28 Sep 2008, 06:07 #64

Whether the trigger was a response to wanting ice cream or a response to just not having smoked for the time period in which she was shopping is not really that important. What was important was that a thought for a cigarette was now triggered by some affiliation with the isle. By not taking the cigarette, the person started the process of breaking the specific trigger, whatever it may have been. The next time she faced the same situation the response would probably have been less pronounced and after a few times getting through the isle it probably no longer resulted in any smoking thought.

As it says above:

Sometimes the triggers don't make so much sense, at least on the surface. The trick is just to always have your guard up, being prepared daily for anything. For no matter how long you are off smoking, triggers can and will occur.
Sometimes triggers will be obvious and easy to identify, like running into an old friend who is a chain smoker and you always smoked with them in the past. Sometimes they will be less obvious though, like when it is an old friend who has always been a non-smoker. Whenever you were with them in the past, you too would never smoke because they were around. So why would they make you think of a cigarette?

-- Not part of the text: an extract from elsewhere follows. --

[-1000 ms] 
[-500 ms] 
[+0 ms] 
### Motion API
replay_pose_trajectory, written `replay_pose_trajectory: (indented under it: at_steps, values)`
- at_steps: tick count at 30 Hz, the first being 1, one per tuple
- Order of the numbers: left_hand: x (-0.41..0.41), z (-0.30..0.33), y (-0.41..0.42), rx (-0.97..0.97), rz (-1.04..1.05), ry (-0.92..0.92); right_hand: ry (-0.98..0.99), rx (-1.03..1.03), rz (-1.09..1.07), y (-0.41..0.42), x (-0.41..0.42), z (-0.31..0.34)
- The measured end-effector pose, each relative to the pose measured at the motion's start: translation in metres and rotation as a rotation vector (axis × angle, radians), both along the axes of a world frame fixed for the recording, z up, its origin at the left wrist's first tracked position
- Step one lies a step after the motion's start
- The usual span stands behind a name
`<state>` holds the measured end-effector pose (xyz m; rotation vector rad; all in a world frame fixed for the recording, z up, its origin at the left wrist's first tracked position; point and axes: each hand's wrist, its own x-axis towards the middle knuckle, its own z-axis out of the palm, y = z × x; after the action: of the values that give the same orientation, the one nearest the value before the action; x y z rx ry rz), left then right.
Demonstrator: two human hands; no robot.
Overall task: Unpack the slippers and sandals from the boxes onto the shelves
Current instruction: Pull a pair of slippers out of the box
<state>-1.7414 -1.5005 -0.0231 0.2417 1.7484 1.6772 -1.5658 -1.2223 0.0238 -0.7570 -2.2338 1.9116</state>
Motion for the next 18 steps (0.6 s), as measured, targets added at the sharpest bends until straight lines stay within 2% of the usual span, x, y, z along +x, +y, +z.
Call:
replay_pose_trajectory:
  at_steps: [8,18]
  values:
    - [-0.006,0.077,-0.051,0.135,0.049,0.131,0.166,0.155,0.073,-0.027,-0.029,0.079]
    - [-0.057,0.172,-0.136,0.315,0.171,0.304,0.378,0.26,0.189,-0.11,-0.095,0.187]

Well, before you would ever go to see them, you would smoke a few extra cigarettes just to be able to stay with them a little longer. Or more likely, the trigger wouldn't happen when you first see them, but rather as soon as they would leave. More accurately, it would hit as soon as you were out of their line of vision. In the past, that is when you would instantly light up. Even though you never smoked in their presence, you were still a smoker when with them. This association will last until these initial first encounters with them breaking the pattern and mindset that you are a smoker in this particular circumstance.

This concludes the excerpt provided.